/---

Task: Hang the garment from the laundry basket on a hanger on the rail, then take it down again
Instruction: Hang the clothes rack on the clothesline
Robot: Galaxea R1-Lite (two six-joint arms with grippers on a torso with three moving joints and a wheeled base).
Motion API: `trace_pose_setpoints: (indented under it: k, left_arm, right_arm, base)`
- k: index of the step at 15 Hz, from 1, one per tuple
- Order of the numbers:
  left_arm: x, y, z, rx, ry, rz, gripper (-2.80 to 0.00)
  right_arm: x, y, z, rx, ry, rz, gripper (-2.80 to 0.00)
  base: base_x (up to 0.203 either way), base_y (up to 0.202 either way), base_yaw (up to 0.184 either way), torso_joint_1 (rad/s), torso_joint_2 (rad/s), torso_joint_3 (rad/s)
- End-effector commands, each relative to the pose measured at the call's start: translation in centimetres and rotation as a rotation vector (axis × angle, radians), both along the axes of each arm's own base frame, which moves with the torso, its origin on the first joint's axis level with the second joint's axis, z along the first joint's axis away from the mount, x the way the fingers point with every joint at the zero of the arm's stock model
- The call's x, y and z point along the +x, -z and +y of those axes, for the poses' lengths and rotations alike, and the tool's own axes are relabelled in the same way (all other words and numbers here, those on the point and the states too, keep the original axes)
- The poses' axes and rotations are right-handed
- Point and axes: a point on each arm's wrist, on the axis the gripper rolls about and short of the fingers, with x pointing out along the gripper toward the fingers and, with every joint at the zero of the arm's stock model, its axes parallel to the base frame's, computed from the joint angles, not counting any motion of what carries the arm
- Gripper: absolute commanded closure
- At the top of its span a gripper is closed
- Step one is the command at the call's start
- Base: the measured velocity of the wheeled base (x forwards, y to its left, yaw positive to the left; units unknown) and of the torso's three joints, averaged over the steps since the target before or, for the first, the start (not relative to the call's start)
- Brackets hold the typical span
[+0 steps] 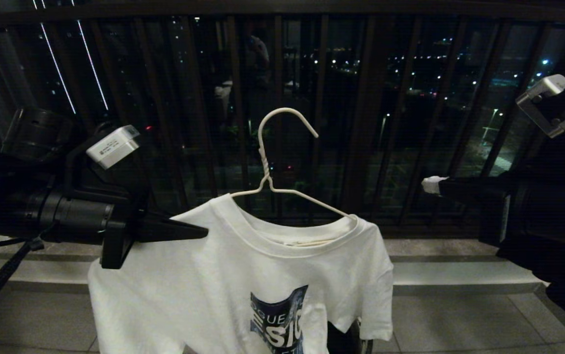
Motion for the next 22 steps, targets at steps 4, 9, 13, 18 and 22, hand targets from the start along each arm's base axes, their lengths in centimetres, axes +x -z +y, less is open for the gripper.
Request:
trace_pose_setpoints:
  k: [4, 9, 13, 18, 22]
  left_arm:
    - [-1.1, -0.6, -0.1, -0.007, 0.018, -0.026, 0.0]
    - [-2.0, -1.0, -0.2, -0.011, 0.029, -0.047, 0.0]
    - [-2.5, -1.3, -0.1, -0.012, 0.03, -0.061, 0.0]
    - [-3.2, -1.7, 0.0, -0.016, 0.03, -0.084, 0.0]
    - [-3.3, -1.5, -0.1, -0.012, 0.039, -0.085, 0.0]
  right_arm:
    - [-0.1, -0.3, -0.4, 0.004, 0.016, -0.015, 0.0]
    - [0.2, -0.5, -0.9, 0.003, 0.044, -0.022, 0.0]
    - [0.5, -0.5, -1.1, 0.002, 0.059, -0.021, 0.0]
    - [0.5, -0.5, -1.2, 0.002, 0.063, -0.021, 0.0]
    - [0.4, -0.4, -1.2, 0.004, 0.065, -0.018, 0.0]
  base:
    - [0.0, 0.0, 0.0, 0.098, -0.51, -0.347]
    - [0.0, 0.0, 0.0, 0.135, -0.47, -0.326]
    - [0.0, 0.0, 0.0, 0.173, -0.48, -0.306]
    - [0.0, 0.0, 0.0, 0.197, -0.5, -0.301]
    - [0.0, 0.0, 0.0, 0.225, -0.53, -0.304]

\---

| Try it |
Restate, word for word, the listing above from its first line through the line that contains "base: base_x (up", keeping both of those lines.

| Exercise solution |
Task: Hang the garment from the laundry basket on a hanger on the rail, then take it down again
Instruction: Hang the clothes rack on the clothesline
Robot: Galaxea R1-Lite (two six-joint arms with grippers on a torso with three moving joints and a wheeled base).
Motion API: `trace_pose_setpoints: (indented under it: k, left_arm, right_arm, base)`
- k: index of the step at 15 Hz, from 1, one per tuple
- Order of the numbers:
  left_arm: x, y, z, rx, ry, rz, gripper (-2.80 to 0.00)
  right_arm: x, y, z, rx, ry, rz, gripper (-2.80 to 0.00)
  base: base_x (up to 0.203 either way), base_y (up to 0.202 either way), base_yaw (up to 0.184 either way), torso_joint_1 (rad/s), torso_joint_2 (rad/s), torso_joint_3 (rad/s)

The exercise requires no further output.